How to load the Cora data to ML WorkBench?

Hi there,

The data ingestion tutorial for the ML Workbench misses the necessary files to ingest the data to TigerGraph DB. I don’t know where to download the schema.gsql, load.gsql, nodes.csv, edges.csv.

BTW, the current script seems to only load the graph structure information while the GNN demo indicates that the Cora graph loaded from TIgerGraph DB includes the node feature. Could you explain how to ingest the node feature to the TIgerGraph object?

Hey @dozee, thank you for trying the ML Workbench out! It might be that you have an older version of the workbench that didn’t include the data. The examples repository mlworkbench-docs/tutorials/basics at main · TigerGraph-DevLabs/mlworkbench-docs · GitHub has a data directory where you can access both the raw .csv files and the .gsql scripts.

Hope this helps, feel free to followup with any other questions!

Hi @Parker_Erickson, the new tutorial works! Thanks! One more question, the Cora PyG graph object loaded from the given example script doesn’t have the node feature information (node feature tensor is all zero). Do you know how to ingest feature info to TigerGraph graph instance and convert it to PyG graph object? Thanks!

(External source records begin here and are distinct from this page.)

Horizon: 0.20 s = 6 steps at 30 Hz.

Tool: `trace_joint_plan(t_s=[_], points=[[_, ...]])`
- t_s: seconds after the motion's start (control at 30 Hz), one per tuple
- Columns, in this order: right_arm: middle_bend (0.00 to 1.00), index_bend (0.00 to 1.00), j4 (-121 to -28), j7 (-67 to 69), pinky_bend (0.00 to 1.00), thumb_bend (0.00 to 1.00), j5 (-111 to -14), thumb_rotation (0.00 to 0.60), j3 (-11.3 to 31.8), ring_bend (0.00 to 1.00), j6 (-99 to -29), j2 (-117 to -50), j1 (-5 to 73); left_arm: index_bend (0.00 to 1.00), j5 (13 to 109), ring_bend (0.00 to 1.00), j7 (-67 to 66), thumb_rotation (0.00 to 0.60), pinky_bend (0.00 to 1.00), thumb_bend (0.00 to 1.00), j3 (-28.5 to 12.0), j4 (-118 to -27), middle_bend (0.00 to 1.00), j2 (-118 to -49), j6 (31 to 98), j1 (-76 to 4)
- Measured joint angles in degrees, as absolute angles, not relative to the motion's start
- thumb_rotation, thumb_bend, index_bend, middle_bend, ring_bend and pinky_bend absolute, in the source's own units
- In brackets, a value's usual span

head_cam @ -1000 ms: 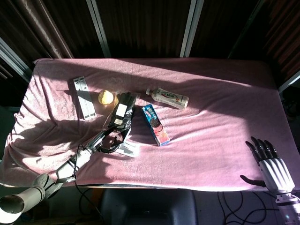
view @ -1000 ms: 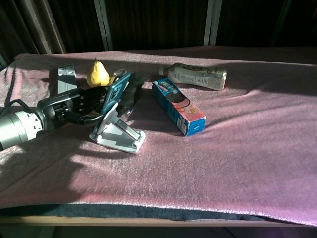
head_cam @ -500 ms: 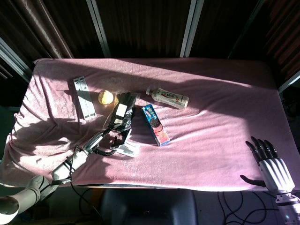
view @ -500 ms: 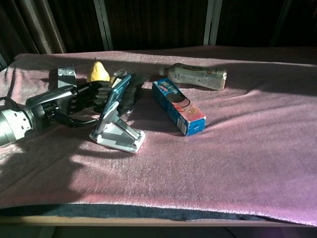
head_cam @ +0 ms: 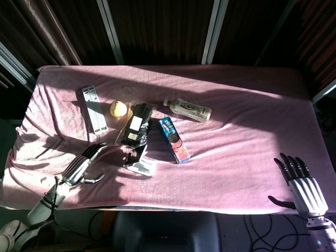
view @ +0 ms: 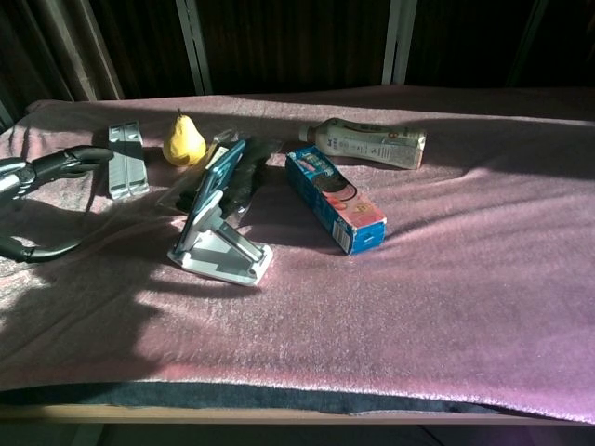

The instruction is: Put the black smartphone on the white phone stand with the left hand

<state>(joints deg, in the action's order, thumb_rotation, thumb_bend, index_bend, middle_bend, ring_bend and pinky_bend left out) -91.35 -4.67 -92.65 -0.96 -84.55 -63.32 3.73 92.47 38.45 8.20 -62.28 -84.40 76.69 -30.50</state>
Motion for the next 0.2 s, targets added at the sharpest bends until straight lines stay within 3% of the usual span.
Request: trace_joint_plan(t_s=[0.2], points=[[0.00,0.00,-91.5,-6.3,0.00,0.12,-92.2,0.600,-0.7,0.00,-84.8,-63.9,3.5,0.00,86.4,0.00,8.0,0.600,0.00,0.34,7.4,-75.4,0.00,-78.7,80.3,-24.3]])
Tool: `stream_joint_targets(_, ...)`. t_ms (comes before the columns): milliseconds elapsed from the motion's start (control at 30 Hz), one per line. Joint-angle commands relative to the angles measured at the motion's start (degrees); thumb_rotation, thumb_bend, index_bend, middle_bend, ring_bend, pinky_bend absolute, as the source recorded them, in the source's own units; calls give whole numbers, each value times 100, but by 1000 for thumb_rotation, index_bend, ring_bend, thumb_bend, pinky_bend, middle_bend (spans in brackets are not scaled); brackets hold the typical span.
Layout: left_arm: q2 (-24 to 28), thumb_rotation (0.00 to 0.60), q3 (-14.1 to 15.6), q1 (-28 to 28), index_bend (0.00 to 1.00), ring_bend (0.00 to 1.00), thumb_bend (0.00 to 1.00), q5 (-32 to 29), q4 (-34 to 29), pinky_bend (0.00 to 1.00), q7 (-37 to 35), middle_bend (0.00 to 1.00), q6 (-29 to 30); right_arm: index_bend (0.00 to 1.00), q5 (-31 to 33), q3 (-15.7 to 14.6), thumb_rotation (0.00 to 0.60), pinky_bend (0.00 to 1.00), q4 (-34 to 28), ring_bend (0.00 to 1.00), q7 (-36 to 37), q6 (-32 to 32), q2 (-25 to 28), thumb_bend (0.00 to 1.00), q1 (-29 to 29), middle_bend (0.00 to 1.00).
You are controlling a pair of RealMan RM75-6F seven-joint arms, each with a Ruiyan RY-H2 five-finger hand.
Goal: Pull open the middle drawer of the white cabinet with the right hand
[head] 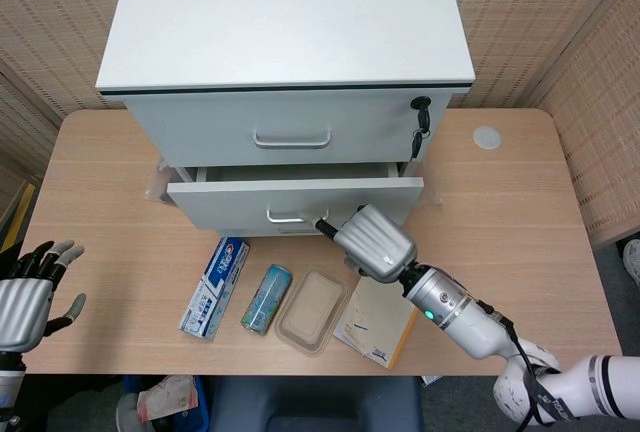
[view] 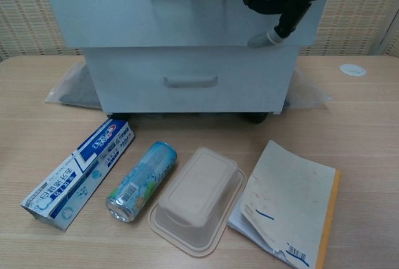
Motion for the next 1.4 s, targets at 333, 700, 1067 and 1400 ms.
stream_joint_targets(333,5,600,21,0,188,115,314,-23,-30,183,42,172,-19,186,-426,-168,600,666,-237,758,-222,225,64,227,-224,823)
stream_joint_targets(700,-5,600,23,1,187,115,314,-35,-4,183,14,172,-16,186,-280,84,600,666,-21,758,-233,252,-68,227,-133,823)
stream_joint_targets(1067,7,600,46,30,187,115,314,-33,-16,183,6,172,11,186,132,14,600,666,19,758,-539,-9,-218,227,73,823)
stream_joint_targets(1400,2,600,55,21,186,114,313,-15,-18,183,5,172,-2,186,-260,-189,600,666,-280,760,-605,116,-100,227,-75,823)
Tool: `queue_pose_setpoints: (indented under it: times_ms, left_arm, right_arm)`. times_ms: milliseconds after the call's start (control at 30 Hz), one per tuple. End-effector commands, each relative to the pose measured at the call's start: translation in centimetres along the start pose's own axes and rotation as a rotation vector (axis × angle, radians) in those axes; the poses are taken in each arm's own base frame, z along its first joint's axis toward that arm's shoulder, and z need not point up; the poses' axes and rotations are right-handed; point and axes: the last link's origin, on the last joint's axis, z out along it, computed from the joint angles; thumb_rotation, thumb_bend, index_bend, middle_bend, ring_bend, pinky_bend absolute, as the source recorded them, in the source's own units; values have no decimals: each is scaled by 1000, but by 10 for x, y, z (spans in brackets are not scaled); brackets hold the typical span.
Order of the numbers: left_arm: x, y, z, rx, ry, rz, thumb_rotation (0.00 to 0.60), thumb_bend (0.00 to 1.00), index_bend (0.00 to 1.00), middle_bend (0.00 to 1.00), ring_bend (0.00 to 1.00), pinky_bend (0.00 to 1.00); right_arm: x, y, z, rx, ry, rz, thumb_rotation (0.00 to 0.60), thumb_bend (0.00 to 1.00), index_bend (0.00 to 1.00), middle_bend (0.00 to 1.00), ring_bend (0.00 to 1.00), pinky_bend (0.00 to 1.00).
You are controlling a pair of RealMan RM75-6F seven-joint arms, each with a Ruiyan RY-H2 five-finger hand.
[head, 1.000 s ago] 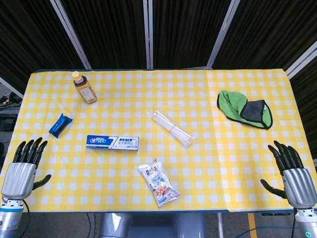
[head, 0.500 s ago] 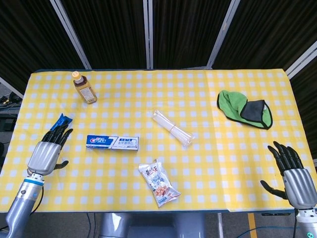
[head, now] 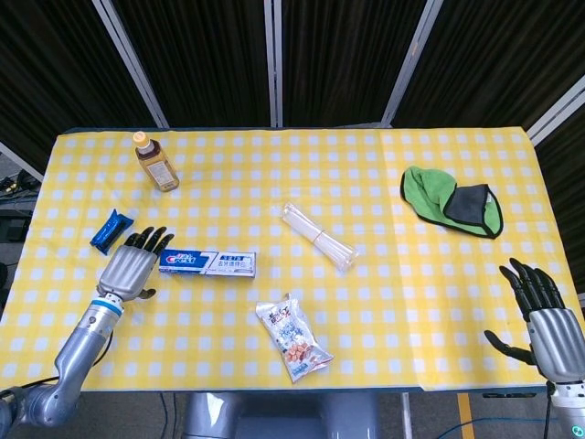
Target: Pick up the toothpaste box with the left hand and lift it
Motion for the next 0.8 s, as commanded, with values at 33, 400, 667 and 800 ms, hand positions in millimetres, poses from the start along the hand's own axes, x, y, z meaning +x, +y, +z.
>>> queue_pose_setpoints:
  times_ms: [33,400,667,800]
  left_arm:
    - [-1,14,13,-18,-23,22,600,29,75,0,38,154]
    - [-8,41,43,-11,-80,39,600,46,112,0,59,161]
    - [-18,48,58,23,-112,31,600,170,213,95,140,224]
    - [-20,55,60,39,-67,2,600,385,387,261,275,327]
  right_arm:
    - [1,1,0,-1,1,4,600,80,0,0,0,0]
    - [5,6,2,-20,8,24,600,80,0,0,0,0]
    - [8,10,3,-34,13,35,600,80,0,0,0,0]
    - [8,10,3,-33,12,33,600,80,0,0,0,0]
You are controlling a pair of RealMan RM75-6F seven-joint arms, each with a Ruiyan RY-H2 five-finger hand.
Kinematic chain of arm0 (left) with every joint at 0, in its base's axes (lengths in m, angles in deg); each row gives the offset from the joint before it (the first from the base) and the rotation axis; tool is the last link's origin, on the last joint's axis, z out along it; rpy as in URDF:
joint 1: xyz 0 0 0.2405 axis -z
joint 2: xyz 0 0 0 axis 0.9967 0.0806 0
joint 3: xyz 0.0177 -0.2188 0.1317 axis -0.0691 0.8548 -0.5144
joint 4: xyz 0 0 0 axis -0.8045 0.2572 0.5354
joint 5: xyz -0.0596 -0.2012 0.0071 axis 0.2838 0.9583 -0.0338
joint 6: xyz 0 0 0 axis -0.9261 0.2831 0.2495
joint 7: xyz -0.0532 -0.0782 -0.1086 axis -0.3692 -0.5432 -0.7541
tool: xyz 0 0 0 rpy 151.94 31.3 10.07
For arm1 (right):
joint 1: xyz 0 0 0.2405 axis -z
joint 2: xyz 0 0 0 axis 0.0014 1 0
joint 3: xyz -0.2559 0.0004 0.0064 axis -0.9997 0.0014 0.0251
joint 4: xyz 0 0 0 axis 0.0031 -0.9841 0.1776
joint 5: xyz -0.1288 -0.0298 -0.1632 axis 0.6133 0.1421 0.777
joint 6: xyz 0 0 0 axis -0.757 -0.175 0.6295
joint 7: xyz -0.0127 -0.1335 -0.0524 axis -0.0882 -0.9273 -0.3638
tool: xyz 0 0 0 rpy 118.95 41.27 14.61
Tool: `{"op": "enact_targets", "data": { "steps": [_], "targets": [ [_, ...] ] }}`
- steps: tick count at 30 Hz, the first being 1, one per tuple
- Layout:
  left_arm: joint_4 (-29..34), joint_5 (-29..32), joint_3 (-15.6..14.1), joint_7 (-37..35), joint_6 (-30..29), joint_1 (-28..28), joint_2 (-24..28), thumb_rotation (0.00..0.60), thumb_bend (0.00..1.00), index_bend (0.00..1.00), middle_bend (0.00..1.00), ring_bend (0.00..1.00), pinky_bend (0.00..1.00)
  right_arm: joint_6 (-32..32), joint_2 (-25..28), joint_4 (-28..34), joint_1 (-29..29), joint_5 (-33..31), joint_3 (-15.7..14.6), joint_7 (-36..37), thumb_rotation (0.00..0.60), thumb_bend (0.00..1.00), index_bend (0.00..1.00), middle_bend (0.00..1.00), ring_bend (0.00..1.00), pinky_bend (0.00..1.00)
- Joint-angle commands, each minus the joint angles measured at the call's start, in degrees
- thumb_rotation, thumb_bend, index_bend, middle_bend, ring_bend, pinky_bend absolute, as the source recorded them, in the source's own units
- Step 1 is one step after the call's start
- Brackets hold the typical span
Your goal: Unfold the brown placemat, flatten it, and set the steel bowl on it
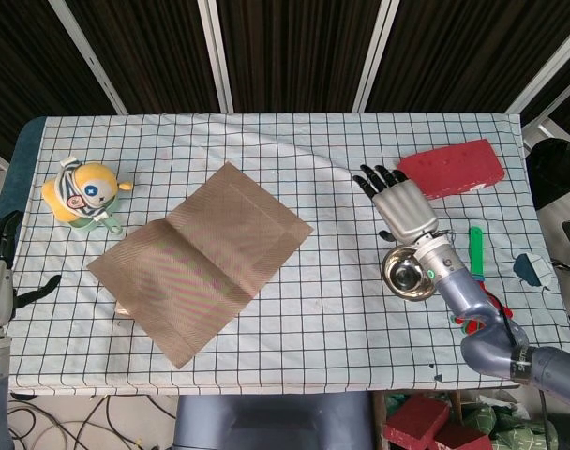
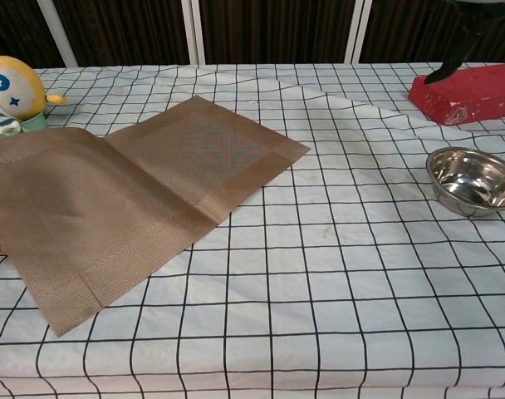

Hmmm, what is the code you are using to ingest the features? The Cora feature vectors are very sparse; so when you are previewing the data it might seem as though they are all zero. Could you do a data.x.sum() or something along those lines to verify that the feature vectors are truly all zero?

Hi Parker,

I have figured out the problem. The PyG graph object exported from the TIgerGraph includes the feature info originally from node.csv. Thanks for your quick debugging suggestion.

1 Like